The story is almost the same for COVID-19. Almost. Here we have 100K deaths with comorbidities too. Except that a much higher fraction of COVID-19 deaths are confirmed with tests.
It turns out that if we compare confirmed deaths, then we have information from the worst week of COVID-19 vs. the worst week in each of the last 7 years of the flu. And what do we find? COVID-19 is ten times worse than the worst flu year, and 44 times as bad as the least bad flu year.
So, those naysayers are comparing apples to oranges. A better comparison would be estimated excess deaths this year (due to COVID-19 and the flu) with previous years (which are mostly flu, and already counted as excesses).

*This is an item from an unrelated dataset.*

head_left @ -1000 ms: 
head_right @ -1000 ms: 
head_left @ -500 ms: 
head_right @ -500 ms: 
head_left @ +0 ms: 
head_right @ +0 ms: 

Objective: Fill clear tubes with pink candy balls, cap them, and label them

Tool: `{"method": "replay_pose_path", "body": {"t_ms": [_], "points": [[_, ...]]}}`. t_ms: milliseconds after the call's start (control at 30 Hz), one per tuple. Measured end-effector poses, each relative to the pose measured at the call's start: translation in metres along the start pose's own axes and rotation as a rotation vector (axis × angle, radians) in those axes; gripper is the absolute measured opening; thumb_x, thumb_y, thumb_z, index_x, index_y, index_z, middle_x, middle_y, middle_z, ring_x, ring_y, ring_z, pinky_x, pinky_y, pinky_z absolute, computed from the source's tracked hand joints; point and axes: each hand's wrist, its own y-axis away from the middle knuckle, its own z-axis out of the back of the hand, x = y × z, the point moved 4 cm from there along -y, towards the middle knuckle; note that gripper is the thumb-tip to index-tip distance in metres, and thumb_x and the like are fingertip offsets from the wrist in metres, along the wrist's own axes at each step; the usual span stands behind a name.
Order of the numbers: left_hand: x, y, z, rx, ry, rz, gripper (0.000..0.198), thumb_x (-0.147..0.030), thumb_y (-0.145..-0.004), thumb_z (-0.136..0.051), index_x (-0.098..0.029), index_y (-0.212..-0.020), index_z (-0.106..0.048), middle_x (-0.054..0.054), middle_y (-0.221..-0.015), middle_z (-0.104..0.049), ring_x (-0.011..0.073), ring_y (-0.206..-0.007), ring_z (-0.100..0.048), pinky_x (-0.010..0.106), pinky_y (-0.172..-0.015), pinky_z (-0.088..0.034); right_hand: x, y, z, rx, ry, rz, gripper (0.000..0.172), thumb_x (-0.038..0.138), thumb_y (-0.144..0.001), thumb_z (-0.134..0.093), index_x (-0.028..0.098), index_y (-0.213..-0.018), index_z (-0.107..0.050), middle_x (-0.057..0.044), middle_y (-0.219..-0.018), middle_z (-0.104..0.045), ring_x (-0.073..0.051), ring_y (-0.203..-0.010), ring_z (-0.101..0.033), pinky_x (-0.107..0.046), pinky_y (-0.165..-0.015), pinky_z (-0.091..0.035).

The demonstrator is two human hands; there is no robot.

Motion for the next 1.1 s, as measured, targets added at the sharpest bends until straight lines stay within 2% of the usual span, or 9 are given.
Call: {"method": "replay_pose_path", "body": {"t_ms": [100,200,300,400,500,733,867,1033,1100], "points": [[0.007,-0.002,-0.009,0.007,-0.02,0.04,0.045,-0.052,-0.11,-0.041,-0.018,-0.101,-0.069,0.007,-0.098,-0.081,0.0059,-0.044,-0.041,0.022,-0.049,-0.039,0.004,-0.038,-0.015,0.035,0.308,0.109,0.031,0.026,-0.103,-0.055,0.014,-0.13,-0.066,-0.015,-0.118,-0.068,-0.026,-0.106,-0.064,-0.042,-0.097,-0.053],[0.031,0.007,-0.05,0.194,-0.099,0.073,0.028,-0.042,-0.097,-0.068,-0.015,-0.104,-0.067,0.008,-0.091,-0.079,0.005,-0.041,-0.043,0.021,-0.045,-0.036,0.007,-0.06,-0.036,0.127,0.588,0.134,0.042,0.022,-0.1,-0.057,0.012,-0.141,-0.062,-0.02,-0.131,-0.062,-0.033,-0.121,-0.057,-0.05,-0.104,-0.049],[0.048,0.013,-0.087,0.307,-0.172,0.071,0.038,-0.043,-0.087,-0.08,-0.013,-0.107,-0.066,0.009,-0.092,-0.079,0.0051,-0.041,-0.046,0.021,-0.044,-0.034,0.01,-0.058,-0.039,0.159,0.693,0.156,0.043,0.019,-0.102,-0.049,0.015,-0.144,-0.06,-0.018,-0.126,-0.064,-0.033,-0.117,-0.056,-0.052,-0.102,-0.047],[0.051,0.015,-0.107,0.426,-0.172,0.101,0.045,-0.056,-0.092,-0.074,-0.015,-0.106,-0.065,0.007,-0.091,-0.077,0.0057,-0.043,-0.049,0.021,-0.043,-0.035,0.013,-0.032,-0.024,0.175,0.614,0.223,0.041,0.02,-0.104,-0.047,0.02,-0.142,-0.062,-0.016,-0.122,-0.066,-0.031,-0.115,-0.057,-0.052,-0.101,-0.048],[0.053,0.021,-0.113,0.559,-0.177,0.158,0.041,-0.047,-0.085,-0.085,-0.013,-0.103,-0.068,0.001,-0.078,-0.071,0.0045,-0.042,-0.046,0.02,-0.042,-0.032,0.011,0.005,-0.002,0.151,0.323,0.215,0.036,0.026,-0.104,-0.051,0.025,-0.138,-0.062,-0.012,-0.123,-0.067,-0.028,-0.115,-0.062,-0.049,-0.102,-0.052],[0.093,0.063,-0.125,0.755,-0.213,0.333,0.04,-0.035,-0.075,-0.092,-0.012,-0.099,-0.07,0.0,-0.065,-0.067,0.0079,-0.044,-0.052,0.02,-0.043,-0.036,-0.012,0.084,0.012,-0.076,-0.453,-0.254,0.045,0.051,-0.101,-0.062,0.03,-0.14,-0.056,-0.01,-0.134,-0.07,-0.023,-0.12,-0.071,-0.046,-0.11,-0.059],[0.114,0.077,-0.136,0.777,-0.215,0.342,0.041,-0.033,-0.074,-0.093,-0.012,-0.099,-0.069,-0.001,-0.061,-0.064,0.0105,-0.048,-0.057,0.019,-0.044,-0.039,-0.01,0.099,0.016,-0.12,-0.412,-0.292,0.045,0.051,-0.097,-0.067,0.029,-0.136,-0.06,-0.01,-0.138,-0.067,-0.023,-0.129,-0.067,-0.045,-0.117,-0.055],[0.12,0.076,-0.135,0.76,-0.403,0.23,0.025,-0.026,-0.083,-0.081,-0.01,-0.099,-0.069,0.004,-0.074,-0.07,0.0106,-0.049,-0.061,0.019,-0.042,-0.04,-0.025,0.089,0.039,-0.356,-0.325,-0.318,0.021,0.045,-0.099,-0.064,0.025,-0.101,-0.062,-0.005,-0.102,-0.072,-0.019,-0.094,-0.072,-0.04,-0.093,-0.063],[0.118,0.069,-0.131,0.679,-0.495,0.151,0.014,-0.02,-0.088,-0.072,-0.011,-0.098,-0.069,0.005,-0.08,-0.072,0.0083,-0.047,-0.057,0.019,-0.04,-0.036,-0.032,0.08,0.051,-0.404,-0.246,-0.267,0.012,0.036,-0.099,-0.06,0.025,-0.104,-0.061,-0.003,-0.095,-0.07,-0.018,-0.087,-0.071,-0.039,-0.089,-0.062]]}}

This is where it gets ugly. Here's a graph of deaths per week, by country:
The vertical scale is not logged (since these are not growing series), and may differ from panel to panel (reflecting different country sizes). The implication of the linked article above is that the figure of 60K annual flu deaths for the U.S. is calculated by measuring the distance of the gray curve above its minimum, and attributing some fraction of the difference to the flu. Then if COVID-19 were "just like the flu" the height of the pink peaks would be comparable to the distance between the top and bottom of the gray arcs. It isn't ... not by a long shot.
The New York Times has been making excess death data available for a variety of places. It's scary.